Some of those ideas are better than others, but all of them lead to same conclusion that the Marlins want rival front offices to take: Miami doesn't have to do anything but show up Opening Day with a 26-man roster and cash those sweet, sweet revenue sharing checks.

Consequently, the only fireworks from the Marlins so far during these Winter Meetings have been a team announcement that they will actually have fireworks Opening Day.

Now to some extent, they probably really do believe in some of those in-house "solutions." After all, there was ample evidence last season that the Marlins have become very good at developing players, and that perhaps more than there has been in over twenty years, there is a real plan at work in the organization. Honestly, it would be a surprise if some Marlins player didn't surprise us all this season with a breakout effort.

However, that's only part of the story. Last week, Marlin Maniac published a piece on how it is imperative that the Marlins reach a point where they can avoid paying a Marlins tax on free agents. All of the verbiage that has come out in the last forty-eight hours? Only proof of concept that the Marlins are still being asked to pay that tax at these Winter Meetings. That's going to be a non-starter for Peter Bendix to push Bruce Sherman to crack open the piggy bank.

That Marlins Tax piece covered this, but at the risk of going back on a pledge made therein, the problem goes back to Avisail Garcia. I suppose if you wanted to take a very uncharitable view of what Jorge Soler did during his Marlins tenure, him as well. The issue even predates Sherman-era decision making if you go back to Wei-Yin Chen, the last big free agent signing of the Loria era. Sherman didnt't sign off on that move, but he sure signed plenty of checks for him as a result of it. A big factor in moving on from Kim Ng and putting Bendix into the driver's seat was a desire to avoid the risk of underwater contracts. The Marlins simply can't afford to move on from a contract mistake and conduct business as usual the following season in the same way their NL East opponents can.

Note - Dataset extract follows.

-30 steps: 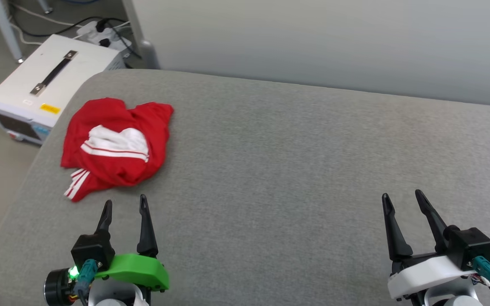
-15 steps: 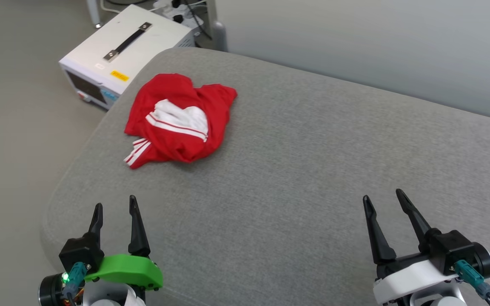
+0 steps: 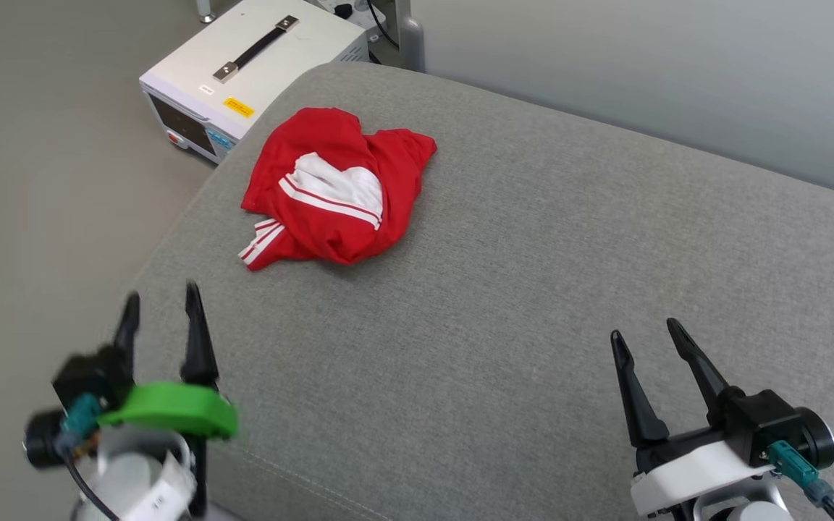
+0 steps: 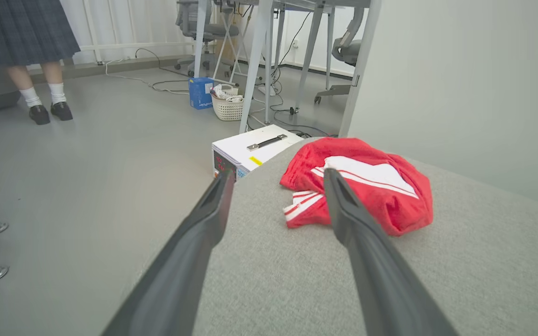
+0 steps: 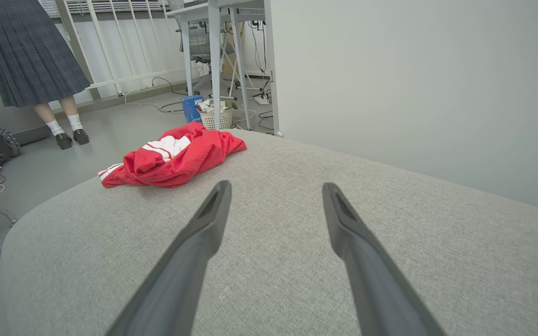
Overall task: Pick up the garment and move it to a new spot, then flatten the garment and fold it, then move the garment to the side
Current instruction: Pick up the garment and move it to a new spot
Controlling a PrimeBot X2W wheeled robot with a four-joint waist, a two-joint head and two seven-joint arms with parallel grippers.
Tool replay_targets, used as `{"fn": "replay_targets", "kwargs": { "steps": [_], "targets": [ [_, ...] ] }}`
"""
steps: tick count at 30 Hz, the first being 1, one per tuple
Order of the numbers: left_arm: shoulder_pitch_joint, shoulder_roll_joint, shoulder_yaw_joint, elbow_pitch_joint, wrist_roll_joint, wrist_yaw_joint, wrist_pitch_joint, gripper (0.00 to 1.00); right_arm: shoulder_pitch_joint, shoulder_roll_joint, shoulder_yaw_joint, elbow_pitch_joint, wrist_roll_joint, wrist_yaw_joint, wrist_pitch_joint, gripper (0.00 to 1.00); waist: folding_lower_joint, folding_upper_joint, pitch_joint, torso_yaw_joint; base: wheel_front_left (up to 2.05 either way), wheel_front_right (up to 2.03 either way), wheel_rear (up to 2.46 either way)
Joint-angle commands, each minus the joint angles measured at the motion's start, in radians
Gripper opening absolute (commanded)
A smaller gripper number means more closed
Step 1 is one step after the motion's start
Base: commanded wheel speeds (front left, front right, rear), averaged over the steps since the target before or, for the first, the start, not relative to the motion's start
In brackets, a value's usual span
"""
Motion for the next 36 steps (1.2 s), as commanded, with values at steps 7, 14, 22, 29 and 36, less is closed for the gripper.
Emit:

Because let's not mince words, the Marlins were seriously hamstrung by the twin hits of Chen and Garcia. Those moves played a large role in huge, and unpopular, consequences for the product Miami was willing to put on the field. Caution is a logical, and necessary, takeaway on the Marlins' part from those failures.

However, that caution can quickly become its own kind of burden if it reaches the point of crippling fear to spend, period. Which is the point that the Marlins might have reached this winter.

This Marlins roster is ready to be invested in. Organizational depth has been rebuilt. Once the competitive window has opened, that depth is what you use to replace more known, proven quantities on the MLB roster. It's not what you use an excuse not to do any bolstering in the first place. The Chen contract has been long gone. The Garcia contract is all but gone. The needle is pointing up for the Marlins nationally in a way it hasn't in years, or at least was until Miami pulled a 180 on the spending talk this week. Even that doesn't change the view that the talent is in place in a way it hasn't been since before the team stopped calling themselves the Florida Marlins, and moved into loanDepotPark. The Marlins have the potential to make a lot of noise the next couple seasons.

Until the Marlins shake off that fear of putting more money into the payroll though? Team success will remain just that- potential success. And that ballpark will remain empty more often than not, fireworks or no.